Harry dropped his hand away from his side immediately, shaking his head. "No. But, Professor, listen, I think – " he started, pointing back the way Malfoy must have disappeared, but she cut him off.
"Of all the foolhardy – senseless – reckless…." She seemed unable to collect herself. "Never in all my life – "
Anger, then.
" – might have been killed – "
At these words, all thoughts of overtaking Malfoy faded from Harry's mind, and his terror for Hermione came flooding back to him.
"Professor, Hermione – she's hurt – I think her leg's broken…." He told her quickly, already moving to step around her.
McGonagall's eyes widened slightly, her hands dropping from his shoulders as she turned immediately to follow him, and they both hurried back towards the collapsed corridor.
They came around the corner, and to Harry's eyes it was like a scene lifted straight from a war film; there was rubble and debris everywhere, tendrils of dust still floating in the air; students and professors were tentatively drawing out of their classrooms, inspecting the damage with awe. There were no holes showing through to the upper floor, a testament to Hogwarts' imposing edifice, but half the ceiling was missing great chunks of stone, several feet thick in some places.
Harry scrambled over fallen rock, McGonagall picking her way swiftly through the wreckage behind him, moving great lumps of stones out of the way with deft waves of her wand.
Ron and Hermione were still sat hunched against the wall, huddled together, and Harry fell to his knees beside them the second he reached them. Hermione's tears had dried.

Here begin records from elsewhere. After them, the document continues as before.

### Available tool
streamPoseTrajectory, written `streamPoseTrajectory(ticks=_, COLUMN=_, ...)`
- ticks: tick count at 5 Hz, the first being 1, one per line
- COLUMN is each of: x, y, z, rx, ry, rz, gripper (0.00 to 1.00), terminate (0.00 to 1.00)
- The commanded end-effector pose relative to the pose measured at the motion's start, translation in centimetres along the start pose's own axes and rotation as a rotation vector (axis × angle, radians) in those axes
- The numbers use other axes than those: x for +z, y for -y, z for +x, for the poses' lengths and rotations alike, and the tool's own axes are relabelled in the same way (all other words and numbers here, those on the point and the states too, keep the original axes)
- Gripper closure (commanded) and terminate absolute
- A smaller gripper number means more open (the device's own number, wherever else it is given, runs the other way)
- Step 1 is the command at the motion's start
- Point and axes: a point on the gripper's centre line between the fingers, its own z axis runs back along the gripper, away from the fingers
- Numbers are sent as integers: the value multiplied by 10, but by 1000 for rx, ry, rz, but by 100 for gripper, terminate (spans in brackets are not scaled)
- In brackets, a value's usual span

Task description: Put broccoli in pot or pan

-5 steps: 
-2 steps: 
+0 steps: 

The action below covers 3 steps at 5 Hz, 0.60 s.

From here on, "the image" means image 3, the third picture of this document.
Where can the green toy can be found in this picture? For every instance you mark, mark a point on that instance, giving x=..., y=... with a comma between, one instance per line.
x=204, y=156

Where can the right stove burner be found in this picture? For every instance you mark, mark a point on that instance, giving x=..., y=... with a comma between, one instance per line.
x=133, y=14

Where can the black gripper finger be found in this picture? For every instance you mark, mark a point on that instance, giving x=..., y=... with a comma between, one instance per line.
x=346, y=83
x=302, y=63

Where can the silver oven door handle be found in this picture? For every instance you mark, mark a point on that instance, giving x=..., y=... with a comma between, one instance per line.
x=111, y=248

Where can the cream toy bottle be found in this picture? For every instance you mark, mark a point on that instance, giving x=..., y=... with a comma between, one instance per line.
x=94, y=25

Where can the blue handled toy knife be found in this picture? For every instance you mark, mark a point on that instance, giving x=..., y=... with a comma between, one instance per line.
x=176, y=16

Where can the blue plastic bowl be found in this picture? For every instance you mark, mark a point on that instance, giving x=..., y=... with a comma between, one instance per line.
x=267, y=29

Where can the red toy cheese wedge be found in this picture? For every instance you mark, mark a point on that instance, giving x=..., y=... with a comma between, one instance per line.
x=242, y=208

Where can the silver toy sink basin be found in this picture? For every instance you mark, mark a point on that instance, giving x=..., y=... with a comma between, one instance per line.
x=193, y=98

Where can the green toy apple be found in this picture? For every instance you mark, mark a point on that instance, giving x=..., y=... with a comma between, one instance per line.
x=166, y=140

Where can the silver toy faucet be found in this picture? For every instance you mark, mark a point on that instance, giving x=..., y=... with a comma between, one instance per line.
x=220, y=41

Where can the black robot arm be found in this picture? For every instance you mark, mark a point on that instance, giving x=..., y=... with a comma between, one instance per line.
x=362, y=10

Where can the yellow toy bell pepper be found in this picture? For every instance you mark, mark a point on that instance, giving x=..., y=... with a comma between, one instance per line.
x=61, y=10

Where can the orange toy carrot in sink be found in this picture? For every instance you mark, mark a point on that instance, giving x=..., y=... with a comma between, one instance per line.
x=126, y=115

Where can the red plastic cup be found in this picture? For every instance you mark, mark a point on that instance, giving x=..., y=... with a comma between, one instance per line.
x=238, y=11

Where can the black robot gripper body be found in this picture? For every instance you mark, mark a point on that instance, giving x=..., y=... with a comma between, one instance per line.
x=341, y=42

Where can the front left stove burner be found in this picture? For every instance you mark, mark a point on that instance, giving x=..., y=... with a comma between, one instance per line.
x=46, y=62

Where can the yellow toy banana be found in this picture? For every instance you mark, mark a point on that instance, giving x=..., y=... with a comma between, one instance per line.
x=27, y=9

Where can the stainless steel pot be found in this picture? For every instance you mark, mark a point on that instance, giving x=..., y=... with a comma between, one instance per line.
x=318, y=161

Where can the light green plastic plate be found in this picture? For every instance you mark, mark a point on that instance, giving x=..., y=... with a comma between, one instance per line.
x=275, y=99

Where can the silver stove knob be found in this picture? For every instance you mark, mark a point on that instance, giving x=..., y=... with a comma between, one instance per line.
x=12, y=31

Her eyes looked oddly cloudy as they found Harry's face – she let out a tiny whimper and reached out for him, grasping a fistful of his robes as her other hand tightened around Ron's arm.
"I…I think she's in shock," Ron muttered helplessly, looking from Harry back to Hermione.
Against his will, Harry's gaze dropped to her leg again, and he looked away quickly, feeling sick.
McGonagall crouched down beside them. "Try not to move," she instructed Hermione and waved her wand in the same complicated motion Snape had done over Harry in the dungeons during his detention.
Hermione closed her eyes, her breath coming in shallow little gasps.
"It seems to be the only injury," McGonagall announced when she had finished. "But we must get to the hospital wing at once." She put her hand bracingly on Hermione's arm, and Hermione's eyes opened again, glassy with pain. "It will be…less painful for you if you are not awake. Will you permit me – ?"
Hermione nodded weakly, head turning into Ron's chest.
McGonagall raised her wand again, flicking it wordlessly, and Hermione slumped, her hand falling away from Harry's robes. McGonagall stood, conjuring a stretcher out of thin air which hovered several feet off the ground of its own accord.
"You may let go, now, Mr. Weasley…."
Ron looked down, apparently only just realising how tightly he'd been holding onto Hermione, and slowly unwound his arms from around her waist.
McGonagall pointed her wand at Hermione's limp body and carefully levitated her, awkwardly-angled leg and all, onto the stretcher. Harry helped Ron to his feet, noticing as he did so that the freckled hand in his was trembling quite badly, and he patted Ron staunchly on the shoulder.
"She'll be okay," he said quietly, and Ron nodded, swallowing, his blue eyes trained on Hermione's still form.
Harry spotted his Invisibility Cloak several feet away, thankfully lying exactly where he had left it; he'd nearly forgotten about it. Scooping it up quickly, he shoved it into his pocket and hurried off after the others.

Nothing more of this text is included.